Three types of failure in an organization.
I have been spending plenty of time looking at best practices and patterns in software development. The more I learn, the more I discover knowledge in the field, which grows logarithmically. Thanks to the web, developers and scrum masters can share hard-won wisdom. Sharing this knowledge makes everyone better at what they do. We can also gain understanding by looking at bad practices and seeing how they hurt an organization.
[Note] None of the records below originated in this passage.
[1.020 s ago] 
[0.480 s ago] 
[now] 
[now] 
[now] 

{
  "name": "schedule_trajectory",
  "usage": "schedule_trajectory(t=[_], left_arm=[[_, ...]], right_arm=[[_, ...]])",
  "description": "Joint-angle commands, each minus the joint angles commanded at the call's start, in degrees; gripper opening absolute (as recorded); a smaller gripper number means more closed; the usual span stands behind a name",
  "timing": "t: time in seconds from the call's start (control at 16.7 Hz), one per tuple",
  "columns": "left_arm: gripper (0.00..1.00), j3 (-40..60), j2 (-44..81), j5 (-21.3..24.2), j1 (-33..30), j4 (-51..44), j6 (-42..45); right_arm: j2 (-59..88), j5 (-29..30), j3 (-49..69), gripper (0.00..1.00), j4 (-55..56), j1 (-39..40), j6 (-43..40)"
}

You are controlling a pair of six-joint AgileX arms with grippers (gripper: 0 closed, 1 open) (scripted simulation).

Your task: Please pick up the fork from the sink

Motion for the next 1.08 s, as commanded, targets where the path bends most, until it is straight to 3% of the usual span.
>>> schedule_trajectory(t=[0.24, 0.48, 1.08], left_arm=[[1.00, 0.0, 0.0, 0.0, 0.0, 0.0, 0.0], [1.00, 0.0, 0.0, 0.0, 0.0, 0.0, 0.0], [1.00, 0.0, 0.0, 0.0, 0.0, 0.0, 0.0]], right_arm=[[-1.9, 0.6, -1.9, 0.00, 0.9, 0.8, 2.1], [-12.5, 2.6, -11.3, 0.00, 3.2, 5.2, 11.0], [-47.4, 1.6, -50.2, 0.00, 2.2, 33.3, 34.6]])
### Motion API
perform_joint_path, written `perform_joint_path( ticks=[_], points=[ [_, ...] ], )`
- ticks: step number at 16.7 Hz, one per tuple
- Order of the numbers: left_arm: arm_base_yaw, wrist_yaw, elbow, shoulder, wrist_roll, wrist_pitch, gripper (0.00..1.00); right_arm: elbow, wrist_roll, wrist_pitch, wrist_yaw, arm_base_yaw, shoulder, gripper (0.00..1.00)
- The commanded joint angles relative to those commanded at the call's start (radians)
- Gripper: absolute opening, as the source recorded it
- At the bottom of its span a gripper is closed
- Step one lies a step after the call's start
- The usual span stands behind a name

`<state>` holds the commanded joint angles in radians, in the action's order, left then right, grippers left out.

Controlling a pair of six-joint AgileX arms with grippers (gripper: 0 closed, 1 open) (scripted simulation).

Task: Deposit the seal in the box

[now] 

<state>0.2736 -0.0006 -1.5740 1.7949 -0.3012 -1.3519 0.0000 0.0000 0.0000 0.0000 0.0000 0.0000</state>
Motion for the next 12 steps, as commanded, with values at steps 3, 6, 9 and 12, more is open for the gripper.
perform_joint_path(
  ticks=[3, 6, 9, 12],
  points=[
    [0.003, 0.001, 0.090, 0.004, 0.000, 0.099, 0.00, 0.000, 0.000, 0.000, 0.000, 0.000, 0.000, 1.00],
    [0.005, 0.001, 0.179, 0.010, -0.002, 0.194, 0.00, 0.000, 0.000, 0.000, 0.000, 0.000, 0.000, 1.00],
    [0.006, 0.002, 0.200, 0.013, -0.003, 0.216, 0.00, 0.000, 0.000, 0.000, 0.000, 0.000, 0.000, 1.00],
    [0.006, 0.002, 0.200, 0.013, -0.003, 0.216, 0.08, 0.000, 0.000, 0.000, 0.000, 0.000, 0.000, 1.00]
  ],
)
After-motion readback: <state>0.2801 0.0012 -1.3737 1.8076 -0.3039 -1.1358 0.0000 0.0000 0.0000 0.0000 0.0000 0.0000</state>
A maxim in agile reformation is that everyone should be allowed to fail early and often. Failure is an early building block for future success and innovation. I see failure as an excellent teaching instrument. An agile practitioner should take a fair and empathetic view of failure and see what we can discover. Agile practitioners need to call out what works and what does not. Reviewing bad practices and business failure educates in ways success cannot.
The Cargo Cult
A cargo cult comes into being when individuals create totems and rituals to mimic success without understanding how to achieve that success. I have blogged about this topic, and it came from a South Pacific tribe who built faux airports and vending machines in the hope cargo planes, and Coca-Cola would return. I see it with businesses that begin a digital transformation but do not want to change their command and control structure. The open office movement is another excellent example of how business leaders hope to improve collaboration and instead ruin employee morale. The lesson is to discover the “why” and “how” something works before implementing anything in your organization.
Cultural Inertia
Suppose you work at an organization where people introduce themselves by how many years they have worked for the organization instead of what they do for the firm. In that case, you are dealing with cultural inertia. The term inertia comes from the field of physics. An object can remain still or in motion if outside forces do not act on that object. Complex business organizations exhibit this trait. These organizations get accustomed to doing things a particular way. These organizations hire and promote specific people. Thus, when confronted with change, they treat it like heresy or deviance. Managers or executives kill ground-up initiatives. Digital transformations fail because line employees have no buy-in. As a coach or scrum master, inertia will be your biggest obstacle.
Software Samurai
Software development is a human activity that resists automation. So far, no artificial intelligence has been able to write C# code or take vague business requirements and turn them into working software. Human beings are messy, complicated creatures. Intelligent and talented people are messier than standard employees. Making matters worse is the glorification of the “Hacker” or “Brogrammer” culture of software development. It is a worldview that is misanthropic and sexist. The glorification of a software developer as a disruptor, visionary, alpha male, shaman, and deity has a few consequences. It creates a toxic stew of intelligent people who are smug and contemptuous of business partners. It also makes developers behave like lonely samurai who are willing to show off their skills only to other developers in battles for supremacy. By following “the way of the samurai,” these developers ship poor-quality code that does not meet business needs and is impossible to maintain. When called out for this conduct, a samurai will say, “If they were good enough a developer, they could maintain that code.” Samurai coders are why agile fails at the team level, and it is up to a coach and scrum master to help these individuals reform their ways.
So here are three ways agile can fail in an organization: cargo cults, cultural inertia, and software samurai. Each of these situations spells doom for your agile maturity. Be on the lookout for these examples of failure.